> _TASK OBJECTIVE_
Using "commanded" as the search string, find the matching lines below and copy them.
+++
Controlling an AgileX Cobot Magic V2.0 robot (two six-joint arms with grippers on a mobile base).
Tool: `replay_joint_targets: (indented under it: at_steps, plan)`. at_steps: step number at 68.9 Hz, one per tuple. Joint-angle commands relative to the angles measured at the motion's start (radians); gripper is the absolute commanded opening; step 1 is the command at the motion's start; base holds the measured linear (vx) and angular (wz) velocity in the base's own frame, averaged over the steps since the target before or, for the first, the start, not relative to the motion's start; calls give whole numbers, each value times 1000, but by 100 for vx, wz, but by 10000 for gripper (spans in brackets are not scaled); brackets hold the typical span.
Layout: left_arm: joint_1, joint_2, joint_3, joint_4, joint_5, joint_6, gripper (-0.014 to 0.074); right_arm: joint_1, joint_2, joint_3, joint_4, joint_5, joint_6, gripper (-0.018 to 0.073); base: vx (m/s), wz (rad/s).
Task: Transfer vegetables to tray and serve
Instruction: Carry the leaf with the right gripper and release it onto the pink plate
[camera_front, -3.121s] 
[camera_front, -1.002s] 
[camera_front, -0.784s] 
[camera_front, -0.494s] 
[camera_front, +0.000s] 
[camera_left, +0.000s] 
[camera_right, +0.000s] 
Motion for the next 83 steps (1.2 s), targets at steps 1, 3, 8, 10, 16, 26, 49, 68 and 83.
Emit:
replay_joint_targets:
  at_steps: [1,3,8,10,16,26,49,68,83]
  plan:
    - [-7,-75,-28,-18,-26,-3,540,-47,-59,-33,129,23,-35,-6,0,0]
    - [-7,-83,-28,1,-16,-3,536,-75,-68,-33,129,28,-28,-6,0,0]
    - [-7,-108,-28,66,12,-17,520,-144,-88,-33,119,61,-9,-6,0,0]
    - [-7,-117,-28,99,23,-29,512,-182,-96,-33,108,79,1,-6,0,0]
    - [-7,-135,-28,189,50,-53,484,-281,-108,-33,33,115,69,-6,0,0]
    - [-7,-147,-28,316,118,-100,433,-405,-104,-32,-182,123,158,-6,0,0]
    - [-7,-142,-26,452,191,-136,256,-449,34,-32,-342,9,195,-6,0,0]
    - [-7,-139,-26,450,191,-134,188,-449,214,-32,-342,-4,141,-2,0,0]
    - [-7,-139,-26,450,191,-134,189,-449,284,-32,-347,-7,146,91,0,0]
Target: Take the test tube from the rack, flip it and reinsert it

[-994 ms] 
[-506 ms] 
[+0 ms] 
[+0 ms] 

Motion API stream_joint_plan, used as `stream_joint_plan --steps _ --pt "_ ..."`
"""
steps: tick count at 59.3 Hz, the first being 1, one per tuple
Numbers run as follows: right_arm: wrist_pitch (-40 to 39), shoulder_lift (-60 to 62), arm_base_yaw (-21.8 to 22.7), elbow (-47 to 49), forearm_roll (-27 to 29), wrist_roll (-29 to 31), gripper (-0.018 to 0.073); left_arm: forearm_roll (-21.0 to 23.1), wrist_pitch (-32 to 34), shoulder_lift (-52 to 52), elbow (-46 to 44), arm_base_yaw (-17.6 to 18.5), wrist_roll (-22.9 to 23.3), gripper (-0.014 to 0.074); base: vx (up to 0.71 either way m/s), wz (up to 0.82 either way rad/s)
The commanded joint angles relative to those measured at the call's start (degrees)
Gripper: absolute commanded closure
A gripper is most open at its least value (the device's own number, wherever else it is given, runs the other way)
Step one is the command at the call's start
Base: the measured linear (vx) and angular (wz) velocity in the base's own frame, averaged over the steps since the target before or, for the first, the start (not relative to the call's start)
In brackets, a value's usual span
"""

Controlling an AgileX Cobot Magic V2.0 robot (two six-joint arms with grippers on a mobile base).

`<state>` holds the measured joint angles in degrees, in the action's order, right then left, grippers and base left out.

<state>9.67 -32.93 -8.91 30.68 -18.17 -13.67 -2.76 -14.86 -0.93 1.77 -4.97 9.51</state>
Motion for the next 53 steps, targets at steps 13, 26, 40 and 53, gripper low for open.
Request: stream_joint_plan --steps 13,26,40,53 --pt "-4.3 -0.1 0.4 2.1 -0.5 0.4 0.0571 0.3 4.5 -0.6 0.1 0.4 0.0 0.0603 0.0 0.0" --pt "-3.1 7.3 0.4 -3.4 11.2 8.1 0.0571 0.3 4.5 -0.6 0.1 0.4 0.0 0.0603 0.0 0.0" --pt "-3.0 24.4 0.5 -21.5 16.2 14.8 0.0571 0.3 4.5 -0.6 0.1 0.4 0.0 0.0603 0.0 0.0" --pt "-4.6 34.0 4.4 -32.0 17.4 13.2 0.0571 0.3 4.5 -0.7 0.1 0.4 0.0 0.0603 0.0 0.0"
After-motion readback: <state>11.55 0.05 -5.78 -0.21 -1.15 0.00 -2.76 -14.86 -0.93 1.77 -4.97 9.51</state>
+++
> _RESPONSE BELOW_
Tool: `replay_joint_targets: (indented under it: at_steps, plan)`. at_steps: step number at 68.9 Hz, one per tuple. Joint-angle commands relative to the angles measured at the motion's start (radians); gripper is the absolute commanded opening; step 1 is the command at the motion's start; base holds the measured linear (vx) and angular (wz) velocity in the base's own frame, averaged over the steps since the target before or, for the first, the start, not relative to the motion's start; calls give whole numbers, each value times 1000, but by 100 for vx, wz, but by 10000 for gripper (spans in brackets are not scaled); brackets hold the typical span.
The commanded joint angles relative to those measured at the call's start (degrees)
Gripper: absolute commanded closure

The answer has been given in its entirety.